I'm using GCC on my Raspberry Pi to compile some assembly code for a course I'm taking. It is my understanding from information in the GNU Assembler Reference that I can reproduce the following C code in GNU ARM Assembly:
int num = 0;
By writing this:
.data
num: .word 0
Great! Now how would I write this?
int num;
It is my understanding that leaving a variable uninitialized like this means I should treat it as containing whatever garbage value was in the memory location before. Therefore, I shouldn't use it before I've given it a value in some way.

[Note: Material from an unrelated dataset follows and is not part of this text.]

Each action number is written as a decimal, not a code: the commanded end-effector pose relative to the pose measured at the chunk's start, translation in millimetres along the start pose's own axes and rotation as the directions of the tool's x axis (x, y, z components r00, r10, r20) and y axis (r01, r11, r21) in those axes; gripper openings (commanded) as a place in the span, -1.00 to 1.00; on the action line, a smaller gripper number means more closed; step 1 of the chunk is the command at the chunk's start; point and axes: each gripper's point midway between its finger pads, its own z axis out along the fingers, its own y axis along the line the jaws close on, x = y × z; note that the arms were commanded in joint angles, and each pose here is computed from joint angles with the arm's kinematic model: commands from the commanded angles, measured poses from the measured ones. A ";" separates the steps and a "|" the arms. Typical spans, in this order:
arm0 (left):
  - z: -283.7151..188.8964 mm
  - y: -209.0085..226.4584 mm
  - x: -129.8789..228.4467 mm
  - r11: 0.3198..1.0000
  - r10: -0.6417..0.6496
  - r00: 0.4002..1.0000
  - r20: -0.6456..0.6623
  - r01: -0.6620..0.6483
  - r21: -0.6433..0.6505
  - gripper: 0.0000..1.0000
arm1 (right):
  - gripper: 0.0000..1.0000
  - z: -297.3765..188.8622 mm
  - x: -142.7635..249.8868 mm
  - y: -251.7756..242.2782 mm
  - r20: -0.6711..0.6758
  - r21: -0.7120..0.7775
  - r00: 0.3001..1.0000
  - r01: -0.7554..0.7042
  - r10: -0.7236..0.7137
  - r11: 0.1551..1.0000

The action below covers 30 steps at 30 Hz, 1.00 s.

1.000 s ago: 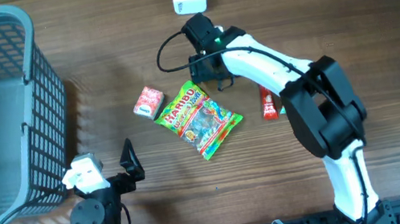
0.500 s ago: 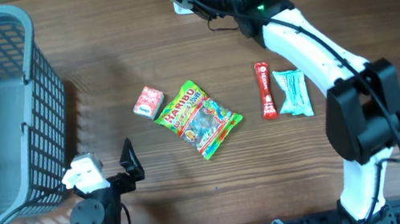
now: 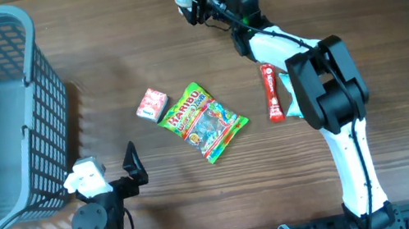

But suppose for some reason I intended to store a huge amount of data in memory and needed to reserve a massive amount of space for it. It seems to me like it would be a massive waste of resources to initialize the entire area of memory to some value if I'm about to fill it with some data anyways. Yet from what I can find there seems to be no way to make a label in GCC ARM Assembly without initializing it to some value. According to my assembly textbook the .word
directive can have zero expressions after it, but if used this way "then the address counter is not advanced and no bytes are reserved." My first though was to use the ".space" or ".skip" directives instead, but for this directive even the official documentation says that "if the comma and fill are omitted, fill is assumed to be zero."
Is there no way for me to reserve a chunk of memory without initializing it in GCC ARM Assembly?